(INFORMATION GIVEN):
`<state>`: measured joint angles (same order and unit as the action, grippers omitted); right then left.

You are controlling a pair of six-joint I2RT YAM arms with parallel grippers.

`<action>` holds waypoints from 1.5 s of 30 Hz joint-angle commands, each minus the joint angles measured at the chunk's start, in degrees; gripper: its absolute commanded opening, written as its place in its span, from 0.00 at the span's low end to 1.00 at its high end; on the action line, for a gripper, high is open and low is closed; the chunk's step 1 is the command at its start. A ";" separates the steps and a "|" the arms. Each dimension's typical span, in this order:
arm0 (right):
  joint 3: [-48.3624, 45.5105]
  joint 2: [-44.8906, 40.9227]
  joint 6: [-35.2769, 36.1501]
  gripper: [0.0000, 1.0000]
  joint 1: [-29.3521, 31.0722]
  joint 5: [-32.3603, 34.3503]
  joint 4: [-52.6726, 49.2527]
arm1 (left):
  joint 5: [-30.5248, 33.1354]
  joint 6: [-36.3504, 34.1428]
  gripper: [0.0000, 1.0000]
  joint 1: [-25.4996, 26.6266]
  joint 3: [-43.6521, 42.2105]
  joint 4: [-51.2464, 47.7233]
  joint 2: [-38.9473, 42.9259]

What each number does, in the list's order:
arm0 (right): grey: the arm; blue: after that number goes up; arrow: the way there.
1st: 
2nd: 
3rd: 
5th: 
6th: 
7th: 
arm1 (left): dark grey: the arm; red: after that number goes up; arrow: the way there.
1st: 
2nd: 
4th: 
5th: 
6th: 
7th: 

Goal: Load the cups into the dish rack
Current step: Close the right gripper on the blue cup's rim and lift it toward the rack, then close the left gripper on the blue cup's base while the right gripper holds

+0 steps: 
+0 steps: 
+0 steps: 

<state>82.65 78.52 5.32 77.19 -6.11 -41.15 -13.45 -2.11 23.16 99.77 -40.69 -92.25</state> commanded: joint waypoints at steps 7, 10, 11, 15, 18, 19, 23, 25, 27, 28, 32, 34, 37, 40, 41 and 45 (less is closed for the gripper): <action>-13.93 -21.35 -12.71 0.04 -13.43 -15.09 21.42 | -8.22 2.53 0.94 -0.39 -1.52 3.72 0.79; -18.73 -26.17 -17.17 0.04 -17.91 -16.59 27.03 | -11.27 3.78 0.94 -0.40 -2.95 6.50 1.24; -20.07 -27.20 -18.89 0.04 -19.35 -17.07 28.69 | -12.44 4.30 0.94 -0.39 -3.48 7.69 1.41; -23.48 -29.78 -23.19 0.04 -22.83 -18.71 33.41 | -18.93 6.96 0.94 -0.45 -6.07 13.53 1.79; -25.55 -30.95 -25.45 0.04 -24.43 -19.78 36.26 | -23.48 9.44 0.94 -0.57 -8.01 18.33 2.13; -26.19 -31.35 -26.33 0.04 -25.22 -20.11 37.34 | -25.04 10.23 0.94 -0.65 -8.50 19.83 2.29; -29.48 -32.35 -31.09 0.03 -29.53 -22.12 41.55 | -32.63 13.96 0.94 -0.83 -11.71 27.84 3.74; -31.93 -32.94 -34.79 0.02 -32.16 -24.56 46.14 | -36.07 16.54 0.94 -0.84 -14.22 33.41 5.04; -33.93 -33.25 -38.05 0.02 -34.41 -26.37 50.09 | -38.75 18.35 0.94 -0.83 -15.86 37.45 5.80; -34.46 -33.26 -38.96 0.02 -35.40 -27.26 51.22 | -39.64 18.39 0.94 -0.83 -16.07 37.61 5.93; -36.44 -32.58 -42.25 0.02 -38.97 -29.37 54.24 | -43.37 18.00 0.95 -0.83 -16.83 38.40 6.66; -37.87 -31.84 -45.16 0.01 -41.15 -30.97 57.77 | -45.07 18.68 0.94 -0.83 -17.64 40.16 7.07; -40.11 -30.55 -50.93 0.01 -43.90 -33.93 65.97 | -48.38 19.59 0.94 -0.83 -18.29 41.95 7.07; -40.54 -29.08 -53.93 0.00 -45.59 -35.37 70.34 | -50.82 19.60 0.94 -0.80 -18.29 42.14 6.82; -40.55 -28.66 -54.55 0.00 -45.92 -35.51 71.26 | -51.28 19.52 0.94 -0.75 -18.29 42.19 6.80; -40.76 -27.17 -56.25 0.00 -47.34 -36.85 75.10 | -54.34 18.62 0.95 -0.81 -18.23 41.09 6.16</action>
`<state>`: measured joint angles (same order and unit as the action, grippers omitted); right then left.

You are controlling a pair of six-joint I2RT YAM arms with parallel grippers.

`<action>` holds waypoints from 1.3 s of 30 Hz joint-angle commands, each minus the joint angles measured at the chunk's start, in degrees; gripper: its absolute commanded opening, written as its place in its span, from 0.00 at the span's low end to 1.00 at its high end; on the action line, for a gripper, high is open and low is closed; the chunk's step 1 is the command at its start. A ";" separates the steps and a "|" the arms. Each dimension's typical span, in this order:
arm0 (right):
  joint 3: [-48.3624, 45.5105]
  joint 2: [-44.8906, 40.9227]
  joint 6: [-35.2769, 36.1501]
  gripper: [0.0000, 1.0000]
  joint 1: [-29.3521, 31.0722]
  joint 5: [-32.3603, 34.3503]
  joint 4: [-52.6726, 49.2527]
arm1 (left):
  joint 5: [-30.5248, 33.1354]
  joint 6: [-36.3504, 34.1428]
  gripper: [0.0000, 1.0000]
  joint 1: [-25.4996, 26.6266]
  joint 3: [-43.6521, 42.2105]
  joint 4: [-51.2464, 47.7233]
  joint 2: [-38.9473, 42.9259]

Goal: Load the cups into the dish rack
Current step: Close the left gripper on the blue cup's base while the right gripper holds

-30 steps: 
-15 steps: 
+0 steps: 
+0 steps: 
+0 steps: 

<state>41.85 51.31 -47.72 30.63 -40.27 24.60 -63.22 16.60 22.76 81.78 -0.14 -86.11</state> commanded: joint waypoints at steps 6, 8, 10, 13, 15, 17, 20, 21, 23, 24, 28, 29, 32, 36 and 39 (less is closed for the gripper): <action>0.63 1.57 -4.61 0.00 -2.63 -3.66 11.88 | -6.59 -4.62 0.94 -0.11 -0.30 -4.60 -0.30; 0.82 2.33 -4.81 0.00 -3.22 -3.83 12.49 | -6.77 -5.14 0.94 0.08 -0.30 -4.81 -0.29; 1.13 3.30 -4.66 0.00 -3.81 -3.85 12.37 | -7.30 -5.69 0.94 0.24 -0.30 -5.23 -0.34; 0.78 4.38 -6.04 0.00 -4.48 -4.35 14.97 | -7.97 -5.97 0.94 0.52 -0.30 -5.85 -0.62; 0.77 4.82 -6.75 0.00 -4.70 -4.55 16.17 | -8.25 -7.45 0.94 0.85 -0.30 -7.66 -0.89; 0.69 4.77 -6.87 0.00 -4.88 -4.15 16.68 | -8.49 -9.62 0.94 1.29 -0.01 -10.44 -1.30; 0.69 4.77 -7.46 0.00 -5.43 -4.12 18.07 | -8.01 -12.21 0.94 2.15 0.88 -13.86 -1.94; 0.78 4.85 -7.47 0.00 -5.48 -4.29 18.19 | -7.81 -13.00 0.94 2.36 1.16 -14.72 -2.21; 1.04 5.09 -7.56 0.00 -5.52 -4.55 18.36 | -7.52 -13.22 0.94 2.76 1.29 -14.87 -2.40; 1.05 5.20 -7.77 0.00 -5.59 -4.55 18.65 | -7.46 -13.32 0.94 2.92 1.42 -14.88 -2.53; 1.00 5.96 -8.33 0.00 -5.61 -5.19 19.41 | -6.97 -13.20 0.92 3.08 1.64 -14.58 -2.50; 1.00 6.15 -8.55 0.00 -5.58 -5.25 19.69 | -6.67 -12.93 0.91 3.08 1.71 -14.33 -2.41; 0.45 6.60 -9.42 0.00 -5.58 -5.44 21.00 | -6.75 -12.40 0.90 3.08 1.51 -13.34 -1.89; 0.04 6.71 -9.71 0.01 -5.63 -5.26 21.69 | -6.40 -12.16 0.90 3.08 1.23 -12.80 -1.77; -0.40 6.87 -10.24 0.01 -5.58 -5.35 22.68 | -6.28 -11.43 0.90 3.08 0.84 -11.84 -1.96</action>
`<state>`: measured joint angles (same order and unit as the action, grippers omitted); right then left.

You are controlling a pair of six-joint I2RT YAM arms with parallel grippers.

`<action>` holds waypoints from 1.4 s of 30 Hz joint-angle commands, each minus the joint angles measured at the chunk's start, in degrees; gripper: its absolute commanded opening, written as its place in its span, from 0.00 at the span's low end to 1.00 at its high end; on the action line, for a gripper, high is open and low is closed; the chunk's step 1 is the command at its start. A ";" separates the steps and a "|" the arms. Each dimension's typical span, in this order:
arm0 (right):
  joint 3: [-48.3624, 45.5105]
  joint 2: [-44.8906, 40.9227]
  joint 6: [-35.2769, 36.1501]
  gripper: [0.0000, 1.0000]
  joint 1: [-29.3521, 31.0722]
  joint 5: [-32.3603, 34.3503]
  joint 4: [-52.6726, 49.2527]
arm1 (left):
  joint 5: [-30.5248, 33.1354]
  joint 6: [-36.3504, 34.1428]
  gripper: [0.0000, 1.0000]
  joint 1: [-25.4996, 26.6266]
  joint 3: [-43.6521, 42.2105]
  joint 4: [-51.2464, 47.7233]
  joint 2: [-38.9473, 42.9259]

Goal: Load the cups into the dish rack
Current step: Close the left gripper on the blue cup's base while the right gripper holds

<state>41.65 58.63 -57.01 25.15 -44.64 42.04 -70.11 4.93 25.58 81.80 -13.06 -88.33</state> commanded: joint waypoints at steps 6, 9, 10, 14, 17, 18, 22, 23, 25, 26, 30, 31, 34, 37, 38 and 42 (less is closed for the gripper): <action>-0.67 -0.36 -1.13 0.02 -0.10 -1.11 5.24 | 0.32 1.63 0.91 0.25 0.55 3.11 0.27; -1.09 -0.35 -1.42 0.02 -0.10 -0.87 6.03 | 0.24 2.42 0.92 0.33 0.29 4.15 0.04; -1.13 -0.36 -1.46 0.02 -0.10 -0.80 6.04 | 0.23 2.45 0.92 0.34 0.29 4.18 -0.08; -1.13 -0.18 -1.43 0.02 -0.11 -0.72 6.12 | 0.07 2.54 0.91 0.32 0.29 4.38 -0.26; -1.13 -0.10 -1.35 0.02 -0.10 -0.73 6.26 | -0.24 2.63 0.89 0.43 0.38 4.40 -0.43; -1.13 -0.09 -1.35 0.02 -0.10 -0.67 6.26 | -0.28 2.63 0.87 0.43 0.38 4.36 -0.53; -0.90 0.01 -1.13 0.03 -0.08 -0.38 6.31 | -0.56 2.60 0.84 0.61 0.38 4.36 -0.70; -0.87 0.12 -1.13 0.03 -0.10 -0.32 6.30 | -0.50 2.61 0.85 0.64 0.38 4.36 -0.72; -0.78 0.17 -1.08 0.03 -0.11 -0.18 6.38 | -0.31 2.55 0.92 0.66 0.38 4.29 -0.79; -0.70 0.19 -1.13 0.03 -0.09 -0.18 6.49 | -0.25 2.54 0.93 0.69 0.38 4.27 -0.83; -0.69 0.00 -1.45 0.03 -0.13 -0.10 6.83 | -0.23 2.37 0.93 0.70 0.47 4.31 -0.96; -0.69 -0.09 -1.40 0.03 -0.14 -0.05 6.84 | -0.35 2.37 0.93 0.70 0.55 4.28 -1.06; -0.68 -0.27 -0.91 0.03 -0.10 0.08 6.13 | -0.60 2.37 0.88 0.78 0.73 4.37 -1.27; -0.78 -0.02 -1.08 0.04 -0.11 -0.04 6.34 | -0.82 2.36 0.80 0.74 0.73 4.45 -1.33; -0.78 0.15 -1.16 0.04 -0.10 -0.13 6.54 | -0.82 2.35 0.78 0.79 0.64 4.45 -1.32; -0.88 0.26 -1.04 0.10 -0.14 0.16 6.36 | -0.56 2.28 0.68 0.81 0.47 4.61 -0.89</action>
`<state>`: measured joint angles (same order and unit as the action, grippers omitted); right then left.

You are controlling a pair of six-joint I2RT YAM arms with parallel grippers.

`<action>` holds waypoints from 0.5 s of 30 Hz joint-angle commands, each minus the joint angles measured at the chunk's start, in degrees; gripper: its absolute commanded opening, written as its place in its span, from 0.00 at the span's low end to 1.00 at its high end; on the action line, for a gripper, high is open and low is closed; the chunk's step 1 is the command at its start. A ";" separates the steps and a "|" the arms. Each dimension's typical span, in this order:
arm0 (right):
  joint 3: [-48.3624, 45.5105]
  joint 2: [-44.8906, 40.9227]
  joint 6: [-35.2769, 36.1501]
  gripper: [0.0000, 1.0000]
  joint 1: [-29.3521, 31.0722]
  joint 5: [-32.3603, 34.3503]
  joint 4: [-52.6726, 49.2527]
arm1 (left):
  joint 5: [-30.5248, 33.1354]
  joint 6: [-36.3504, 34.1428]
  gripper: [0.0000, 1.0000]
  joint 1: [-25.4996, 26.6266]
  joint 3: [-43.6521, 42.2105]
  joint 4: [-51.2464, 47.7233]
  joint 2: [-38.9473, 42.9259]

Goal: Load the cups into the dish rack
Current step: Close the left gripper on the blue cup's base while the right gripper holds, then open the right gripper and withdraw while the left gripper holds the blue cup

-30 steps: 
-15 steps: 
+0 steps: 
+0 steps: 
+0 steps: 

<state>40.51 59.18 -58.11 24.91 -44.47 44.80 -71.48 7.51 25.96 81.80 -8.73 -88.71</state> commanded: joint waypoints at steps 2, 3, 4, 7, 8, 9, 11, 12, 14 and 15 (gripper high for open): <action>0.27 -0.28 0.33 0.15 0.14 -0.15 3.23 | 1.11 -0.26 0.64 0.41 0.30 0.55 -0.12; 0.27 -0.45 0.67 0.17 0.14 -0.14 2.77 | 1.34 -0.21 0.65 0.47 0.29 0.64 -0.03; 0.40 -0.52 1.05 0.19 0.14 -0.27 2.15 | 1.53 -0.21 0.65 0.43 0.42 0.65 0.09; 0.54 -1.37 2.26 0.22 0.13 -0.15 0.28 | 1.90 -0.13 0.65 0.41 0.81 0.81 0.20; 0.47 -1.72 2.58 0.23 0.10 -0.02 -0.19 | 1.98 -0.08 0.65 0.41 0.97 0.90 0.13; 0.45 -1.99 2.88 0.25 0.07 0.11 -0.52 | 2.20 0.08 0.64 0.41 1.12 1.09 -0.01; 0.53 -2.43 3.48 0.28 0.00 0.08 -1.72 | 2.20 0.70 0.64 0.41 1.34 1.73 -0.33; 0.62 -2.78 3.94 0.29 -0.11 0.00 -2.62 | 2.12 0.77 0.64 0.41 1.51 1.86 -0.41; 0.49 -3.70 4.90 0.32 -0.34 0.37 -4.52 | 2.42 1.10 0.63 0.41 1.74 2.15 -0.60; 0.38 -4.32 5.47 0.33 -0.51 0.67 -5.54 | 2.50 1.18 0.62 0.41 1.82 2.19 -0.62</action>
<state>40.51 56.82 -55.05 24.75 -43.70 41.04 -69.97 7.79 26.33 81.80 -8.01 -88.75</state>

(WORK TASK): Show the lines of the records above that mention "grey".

(ANSWER TO THE EXERCISE):
arm0 (right): grey: the arm; blue: after that number goes up; arrow: the way there.
arm1 (left): dark grey: the arm; red: after that number goes up; arrow: the way there.

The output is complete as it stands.